* **Work item**:
Could you set down exactly the lines in the records below between the line holding "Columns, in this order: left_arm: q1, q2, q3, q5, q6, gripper" and the line holding "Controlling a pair", inclusive?

* **Available records**:
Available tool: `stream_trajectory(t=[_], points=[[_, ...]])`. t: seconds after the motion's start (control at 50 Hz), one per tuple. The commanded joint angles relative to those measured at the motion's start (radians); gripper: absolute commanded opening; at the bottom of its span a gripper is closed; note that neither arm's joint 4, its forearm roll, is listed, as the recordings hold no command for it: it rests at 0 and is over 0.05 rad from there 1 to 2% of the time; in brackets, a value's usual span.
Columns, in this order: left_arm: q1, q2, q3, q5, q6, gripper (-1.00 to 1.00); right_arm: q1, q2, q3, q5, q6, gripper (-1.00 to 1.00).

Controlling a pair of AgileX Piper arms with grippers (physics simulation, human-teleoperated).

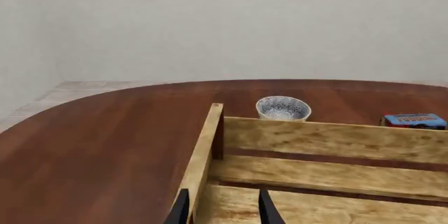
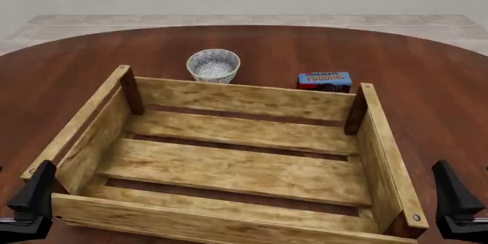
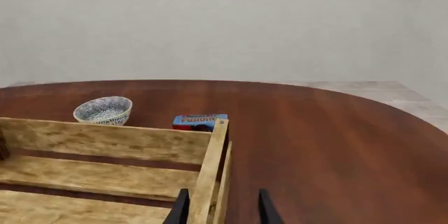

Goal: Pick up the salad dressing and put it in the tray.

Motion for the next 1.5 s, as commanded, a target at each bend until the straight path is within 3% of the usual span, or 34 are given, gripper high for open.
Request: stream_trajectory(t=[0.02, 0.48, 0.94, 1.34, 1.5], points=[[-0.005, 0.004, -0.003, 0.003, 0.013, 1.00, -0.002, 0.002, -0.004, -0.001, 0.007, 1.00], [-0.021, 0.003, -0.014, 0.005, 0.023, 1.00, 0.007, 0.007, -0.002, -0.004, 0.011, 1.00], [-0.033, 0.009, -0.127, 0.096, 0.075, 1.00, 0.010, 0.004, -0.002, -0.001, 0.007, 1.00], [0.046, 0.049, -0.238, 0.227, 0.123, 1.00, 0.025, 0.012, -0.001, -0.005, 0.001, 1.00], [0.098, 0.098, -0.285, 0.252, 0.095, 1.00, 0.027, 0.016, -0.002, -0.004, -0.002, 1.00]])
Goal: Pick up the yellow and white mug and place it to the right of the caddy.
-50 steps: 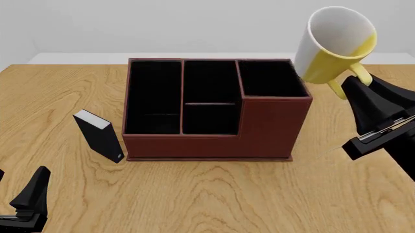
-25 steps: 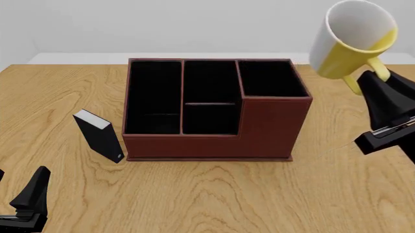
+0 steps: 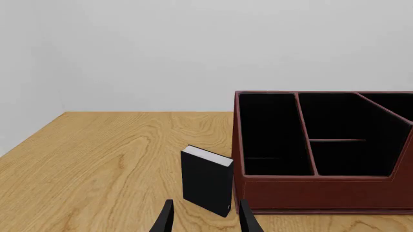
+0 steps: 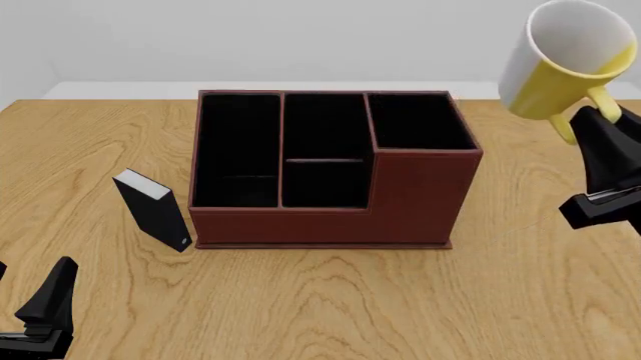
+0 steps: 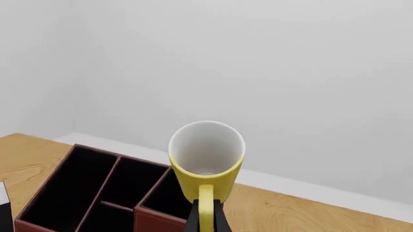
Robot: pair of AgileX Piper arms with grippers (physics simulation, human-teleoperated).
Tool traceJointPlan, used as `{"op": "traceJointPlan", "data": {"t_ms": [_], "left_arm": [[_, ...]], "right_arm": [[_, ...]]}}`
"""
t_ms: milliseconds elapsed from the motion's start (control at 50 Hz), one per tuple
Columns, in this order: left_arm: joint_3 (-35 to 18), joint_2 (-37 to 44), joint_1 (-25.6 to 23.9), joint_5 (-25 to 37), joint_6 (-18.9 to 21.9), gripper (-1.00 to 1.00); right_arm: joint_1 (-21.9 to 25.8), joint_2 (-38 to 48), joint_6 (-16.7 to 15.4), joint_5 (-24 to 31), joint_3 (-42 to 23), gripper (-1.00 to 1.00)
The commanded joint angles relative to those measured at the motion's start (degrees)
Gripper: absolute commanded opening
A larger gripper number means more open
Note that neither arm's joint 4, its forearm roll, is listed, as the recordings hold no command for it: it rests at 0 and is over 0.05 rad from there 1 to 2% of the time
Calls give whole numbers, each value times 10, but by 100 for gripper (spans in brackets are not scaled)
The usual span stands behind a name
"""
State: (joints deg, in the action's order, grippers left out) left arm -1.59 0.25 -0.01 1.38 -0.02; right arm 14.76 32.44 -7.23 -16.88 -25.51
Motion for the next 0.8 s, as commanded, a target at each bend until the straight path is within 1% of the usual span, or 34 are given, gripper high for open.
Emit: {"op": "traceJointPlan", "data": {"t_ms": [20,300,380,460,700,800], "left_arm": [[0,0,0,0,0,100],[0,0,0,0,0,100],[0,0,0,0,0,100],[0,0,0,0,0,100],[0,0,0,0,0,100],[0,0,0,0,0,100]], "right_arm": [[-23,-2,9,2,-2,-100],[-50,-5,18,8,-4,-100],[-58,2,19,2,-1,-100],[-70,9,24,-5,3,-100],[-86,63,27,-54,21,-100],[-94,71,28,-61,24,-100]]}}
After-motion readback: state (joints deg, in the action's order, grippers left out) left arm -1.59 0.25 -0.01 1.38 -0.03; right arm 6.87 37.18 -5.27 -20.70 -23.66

* **Answer below**:
Columns, in this order: left_arm: q1, q2, q3, q5, q6, gripper (-1.00 to 1.00); right_arm: q1, q2, q3, q5, q6, gripper (-1.00 to 1.00).

Controlling a pair of AgileX Piper arms with grippers (physics simulation, human-teleoperated).

The output is complete as it stands.